- **What is expected**
Set down exactly the lines that run from the one containing "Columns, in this" to the end of the material below, both included, without pictures.

(Beginning of Exercise data)

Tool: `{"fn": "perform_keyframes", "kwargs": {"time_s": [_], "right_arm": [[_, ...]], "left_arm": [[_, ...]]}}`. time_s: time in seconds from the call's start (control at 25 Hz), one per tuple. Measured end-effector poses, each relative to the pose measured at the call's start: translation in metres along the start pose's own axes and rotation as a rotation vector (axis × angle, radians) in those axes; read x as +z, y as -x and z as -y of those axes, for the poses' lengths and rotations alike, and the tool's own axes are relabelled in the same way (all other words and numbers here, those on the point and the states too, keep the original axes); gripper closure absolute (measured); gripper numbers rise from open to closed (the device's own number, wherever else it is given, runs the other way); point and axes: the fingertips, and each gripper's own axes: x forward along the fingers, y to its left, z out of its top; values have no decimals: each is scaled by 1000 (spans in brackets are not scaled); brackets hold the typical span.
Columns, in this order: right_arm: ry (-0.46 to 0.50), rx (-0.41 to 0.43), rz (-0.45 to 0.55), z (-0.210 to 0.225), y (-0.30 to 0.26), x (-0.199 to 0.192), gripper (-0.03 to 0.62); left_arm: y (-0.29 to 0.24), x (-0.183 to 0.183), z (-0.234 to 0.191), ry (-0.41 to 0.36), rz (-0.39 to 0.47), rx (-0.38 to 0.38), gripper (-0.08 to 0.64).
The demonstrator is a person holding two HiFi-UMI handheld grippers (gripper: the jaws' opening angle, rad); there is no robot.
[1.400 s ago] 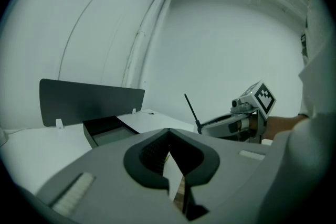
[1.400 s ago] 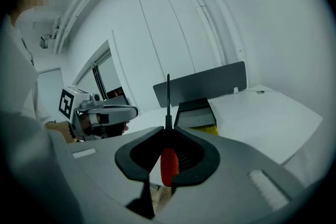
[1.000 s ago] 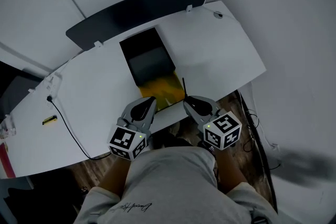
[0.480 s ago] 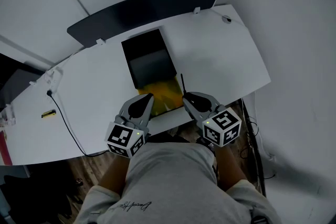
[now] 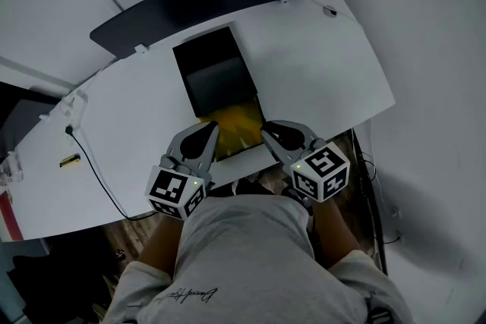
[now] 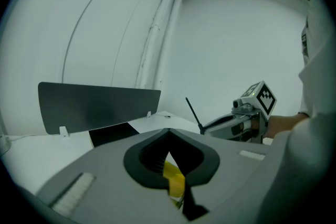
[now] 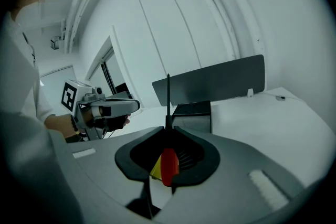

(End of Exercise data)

- **Response box**
Columns, in this order: right_arm: ry (-0.46 to 0.50), rx (-0.41 to 0.43), rz (-0.45 to 0.55), z (-0.210 to 0.225), y (-0.30 to 0.26), x (-0.199 to 0.192), gripper (-0.03 to 0.62); left_arm: y (-0.29 to 0.24), x (-0.183 to 0.183), z (-0.234 to 0.191), ry (-0.41 to 0.36), rz (-0.39 to 0.47), rx (-0.38 to 0.38), gripper (-0.08 to 0.64).
The demonstrator is a person holding two HiFi-UMI handheld grippers (gripper: the jaws' opening angle, rad); there is no robot.
[1.400 s ago] 
[1.400 s ago] 
[1.000 s ago] 
[0.480 s ago] 
[now] 
[now] 
[now] 

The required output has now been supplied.